DISTRIBUTE_ON= Data Set Option

Specifies a column name to use in the DISTRIBUTE ON clause of the CREATE TABLE statement.
Valid in: DATA and PROC steps (when accessing DBMS data using SAS/ACCESS software)
Alias: DISTRIBUTE= [Netezza]
Default: none
Data source: Aster nCluster, Netezza

Syntax

DISTRIBUTE_ON='column-1 <…,column-n>' | RANDOM

Syntax Description

column-name
specifies a DBMS column name.
RANDOM
specifies that data is distributed evenly. For Netezza, the Netezza Performance Server does this across all SPUs. This is known as round-robin distribution.

Details

You can use this option to specify a column name to use in the DISTRIBUTE ON= clause of the CREATE TABLE statement. Each table in the database must have a distribution key that consists of one to four columns.

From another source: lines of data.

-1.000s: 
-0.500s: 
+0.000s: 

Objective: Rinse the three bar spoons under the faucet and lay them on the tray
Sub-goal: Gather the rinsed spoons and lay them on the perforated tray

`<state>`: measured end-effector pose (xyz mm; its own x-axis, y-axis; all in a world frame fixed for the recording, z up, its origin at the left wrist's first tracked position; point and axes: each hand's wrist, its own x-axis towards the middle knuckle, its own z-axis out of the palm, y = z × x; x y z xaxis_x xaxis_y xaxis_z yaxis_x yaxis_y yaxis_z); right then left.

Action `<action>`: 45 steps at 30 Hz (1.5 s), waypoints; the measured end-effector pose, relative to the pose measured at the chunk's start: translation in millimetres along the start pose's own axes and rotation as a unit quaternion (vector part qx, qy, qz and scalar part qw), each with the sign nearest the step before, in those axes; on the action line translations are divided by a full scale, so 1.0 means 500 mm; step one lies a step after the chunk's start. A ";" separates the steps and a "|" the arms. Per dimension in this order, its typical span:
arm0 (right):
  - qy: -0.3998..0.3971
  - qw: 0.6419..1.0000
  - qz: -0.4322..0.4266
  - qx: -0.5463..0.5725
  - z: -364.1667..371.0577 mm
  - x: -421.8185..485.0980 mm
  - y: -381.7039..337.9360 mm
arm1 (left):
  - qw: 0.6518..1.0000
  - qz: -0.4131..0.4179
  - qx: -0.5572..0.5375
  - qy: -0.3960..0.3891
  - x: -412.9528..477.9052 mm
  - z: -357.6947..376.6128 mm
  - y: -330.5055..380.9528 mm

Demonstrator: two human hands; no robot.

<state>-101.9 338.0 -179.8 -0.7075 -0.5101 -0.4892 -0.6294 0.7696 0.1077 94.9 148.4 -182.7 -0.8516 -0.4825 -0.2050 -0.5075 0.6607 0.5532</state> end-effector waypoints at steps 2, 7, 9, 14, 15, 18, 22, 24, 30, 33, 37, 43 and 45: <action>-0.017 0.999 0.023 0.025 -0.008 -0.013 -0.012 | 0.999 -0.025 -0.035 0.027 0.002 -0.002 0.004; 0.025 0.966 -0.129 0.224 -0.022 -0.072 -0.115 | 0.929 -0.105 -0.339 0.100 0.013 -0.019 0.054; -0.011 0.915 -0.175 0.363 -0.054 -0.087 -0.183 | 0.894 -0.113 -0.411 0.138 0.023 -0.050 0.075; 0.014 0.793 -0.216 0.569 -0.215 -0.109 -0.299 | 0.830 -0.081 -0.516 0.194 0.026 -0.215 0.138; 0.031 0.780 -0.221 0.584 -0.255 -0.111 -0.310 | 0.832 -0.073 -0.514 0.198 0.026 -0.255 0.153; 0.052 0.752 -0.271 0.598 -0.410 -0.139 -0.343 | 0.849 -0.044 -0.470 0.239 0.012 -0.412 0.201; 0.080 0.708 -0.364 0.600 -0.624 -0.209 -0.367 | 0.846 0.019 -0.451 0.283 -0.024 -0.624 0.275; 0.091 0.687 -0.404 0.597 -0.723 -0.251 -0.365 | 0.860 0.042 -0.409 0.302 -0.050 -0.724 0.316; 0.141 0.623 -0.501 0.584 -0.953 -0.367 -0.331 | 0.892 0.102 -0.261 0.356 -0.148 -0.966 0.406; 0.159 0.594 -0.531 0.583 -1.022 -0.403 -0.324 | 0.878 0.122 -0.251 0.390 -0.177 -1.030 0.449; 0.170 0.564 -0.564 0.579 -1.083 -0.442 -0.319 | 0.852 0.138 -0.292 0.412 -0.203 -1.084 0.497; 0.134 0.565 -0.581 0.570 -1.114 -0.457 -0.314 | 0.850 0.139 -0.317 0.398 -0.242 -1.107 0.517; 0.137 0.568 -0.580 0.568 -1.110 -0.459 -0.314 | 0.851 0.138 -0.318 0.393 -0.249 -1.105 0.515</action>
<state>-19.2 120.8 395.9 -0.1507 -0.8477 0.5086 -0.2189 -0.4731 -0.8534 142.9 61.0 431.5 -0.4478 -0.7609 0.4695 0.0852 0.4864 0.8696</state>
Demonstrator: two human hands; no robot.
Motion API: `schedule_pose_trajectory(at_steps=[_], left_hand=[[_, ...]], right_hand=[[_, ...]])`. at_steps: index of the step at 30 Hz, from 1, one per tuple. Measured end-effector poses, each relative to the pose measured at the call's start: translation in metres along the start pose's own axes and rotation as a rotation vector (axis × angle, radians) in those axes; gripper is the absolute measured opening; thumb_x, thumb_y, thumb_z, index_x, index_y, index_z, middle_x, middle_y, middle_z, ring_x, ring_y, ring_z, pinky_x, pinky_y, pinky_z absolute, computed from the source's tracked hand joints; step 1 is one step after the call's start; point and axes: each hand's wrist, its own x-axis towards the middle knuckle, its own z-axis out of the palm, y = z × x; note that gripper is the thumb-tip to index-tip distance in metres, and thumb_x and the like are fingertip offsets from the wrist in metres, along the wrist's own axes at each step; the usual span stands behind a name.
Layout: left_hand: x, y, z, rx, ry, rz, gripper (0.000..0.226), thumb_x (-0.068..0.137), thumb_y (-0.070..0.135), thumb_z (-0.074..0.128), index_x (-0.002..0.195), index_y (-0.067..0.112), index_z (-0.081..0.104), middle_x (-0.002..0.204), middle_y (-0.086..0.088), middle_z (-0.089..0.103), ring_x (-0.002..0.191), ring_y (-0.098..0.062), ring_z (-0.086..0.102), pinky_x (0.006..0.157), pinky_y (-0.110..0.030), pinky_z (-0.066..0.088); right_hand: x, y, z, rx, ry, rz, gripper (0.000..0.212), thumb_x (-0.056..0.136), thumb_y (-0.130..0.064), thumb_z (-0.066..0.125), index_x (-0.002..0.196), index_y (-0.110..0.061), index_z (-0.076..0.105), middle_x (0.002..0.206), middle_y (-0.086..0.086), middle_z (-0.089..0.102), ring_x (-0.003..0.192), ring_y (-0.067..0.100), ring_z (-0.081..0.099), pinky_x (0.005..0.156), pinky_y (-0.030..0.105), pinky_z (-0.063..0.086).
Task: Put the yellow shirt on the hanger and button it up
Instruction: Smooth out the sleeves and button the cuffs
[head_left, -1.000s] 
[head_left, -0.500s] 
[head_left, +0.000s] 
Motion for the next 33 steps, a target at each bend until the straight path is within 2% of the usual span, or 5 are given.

If you do not specify this option, the DBMS selects a distribution key.

Examples

Example 1: Create a Distribution Key on a Single Column

proc sql;
create table netlib.customtab(DISTRIBUTE_ON='partno')
   as select partno, customer, orderdat from saslib.orders;
quit;

Example 2: Create a Distribution Key on Many Columns

For more than one column, separate the columns with commas.
data netlib.mytab(DISTRIBUTE_ON='col1,col2');
col1=1;col2=12345;col4='mytest';col5=98.45;
run;

Example 3: Use the RANDOM Keyword

data netlib.foo(distribute_on=random);
mycol1=1;mycol2='test';
run;